*How to complete this task:* Each line in the data must be reproduced as written, except for any picture.
++++
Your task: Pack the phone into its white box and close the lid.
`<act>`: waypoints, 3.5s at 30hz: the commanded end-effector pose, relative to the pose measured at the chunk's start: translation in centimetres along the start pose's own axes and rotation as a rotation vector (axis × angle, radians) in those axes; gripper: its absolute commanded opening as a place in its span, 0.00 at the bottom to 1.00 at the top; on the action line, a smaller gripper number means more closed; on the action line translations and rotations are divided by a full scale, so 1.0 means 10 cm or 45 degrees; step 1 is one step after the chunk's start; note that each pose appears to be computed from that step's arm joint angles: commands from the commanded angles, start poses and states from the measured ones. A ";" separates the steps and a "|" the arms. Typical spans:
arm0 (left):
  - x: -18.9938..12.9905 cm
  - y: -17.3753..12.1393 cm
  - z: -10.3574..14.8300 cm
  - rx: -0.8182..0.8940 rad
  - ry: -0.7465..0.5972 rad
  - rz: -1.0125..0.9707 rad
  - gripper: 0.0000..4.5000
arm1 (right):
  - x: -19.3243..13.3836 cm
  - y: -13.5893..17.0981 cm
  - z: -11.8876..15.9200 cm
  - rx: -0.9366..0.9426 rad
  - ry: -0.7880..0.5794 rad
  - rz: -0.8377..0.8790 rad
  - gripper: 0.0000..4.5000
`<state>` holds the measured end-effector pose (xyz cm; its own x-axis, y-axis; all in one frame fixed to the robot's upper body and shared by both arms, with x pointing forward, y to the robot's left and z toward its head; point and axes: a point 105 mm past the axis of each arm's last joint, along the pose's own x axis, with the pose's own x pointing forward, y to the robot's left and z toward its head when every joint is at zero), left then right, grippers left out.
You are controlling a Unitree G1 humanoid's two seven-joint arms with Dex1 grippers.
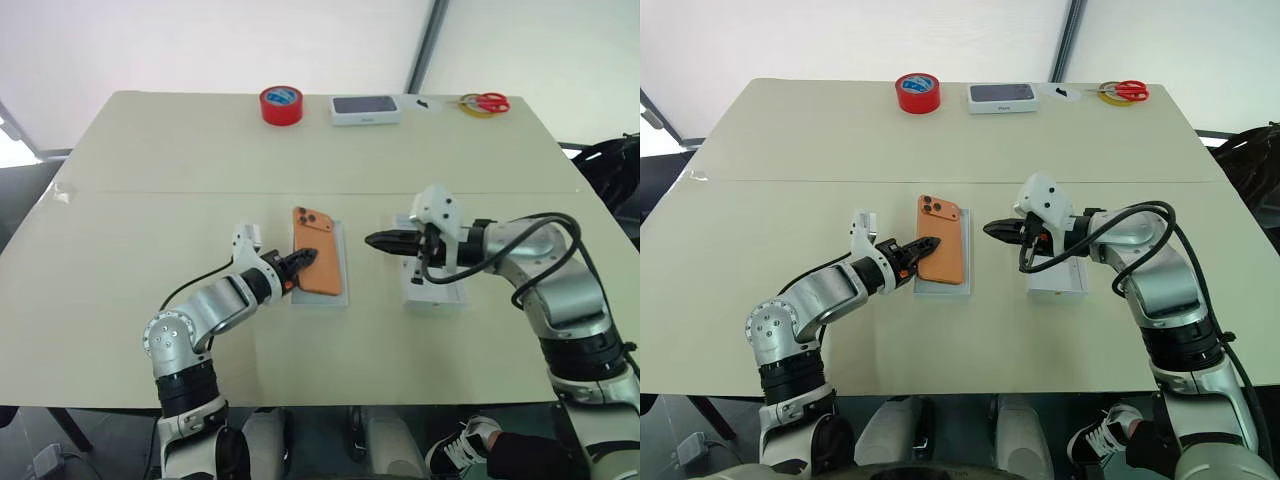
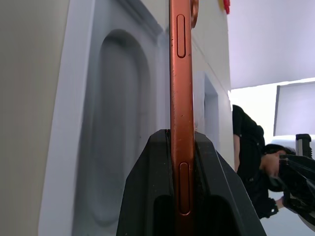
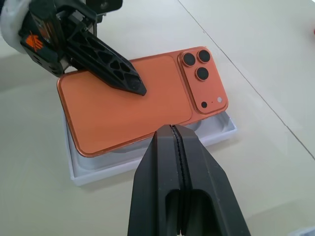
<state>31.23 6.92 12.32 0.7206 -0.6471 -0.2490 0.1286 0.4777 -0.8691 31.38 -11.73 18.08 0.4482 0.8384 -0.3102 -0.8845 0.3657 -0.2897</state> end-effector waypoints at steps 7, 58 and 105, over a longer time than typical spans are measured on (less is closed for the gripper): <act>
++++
*Finished exercise:*
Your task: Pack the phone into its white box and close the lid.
`<act>`: waypoints, 3.5s at 30hz: the commanded end-effector pose, relative to the pose measured at the chunk's start: translation in centimetres along the start pose's own axes and rotation as a rotation vector (axis × angle, radians) in those axes; gripper: its absolute commanded opening as a place in its span, 0.00 at the bottom to 1.00 at the top; on the action line, a smaller gripper number means more closed; on the action line translations and rotations are divided by a full scale, so 1.0 means 10 cm or 45 degrees; step 1 is one step after the chunk's start; note that each pose appears to be computed from that step's arm joint angles: commands from the commanded angles, start poses and states from the measured ones. A ";" separates the steps and a "|" the arms. Typical spans:
arm0 (left):
  - x: -18.9938..12.9905 cm
  - y: -17.3753..12.1393 cm
  - z: -10.3574..14.8300 cm
  - rx: -0.8182..0.8940 rad
  - ry: -0.7465..0.5972 rad
  - rz: -1.0125..0.9707 rad
  - gripper: 0.0000..4.5000
arm1 (right):
  - x: -19.3243..13.3836 cm
  - y: -13.5893..17.0981 cm
  - z: -11.8876..15.9200 cm
  - rx: -0.9366..0.9426 rad
  - ry: -0.7880..0.5794 rad
  - rz: -0.8377..0.8790 rad
  - gripper: 0.0000..4.5000
`<state>` holds the measured end-effector pose (xyz cm; its own x-axis, y-axis; all in one frame fixed to the robot's upper body and shared by both arms, with x pointing forward, y to the robot's left and z toward its head; point and axes: a point 105 mm past the axis of each arm's last joint, along the pose's own x axis, with the pose's own x pointing forward, y to the robot's left and z toward its head when every joint is at zero), left then right, grippers left out.
You are controlling a Unitree G1 humanoid's two seven-joint arms with Dex1 grippers.
<state>31.23 6.92 12.32 0.7206 -0.6471 -0.2490 0.1286 0.4777 -0.8691 31.38 -11.73 18.08 0.4482 0.8384 -0.3102 -0.8845 0.3657 -0.2897</state> end-effector waypoints at steps 7, 58 and 105, over a longer time than typical spans are measured on (less is closed for the gripper): <act>

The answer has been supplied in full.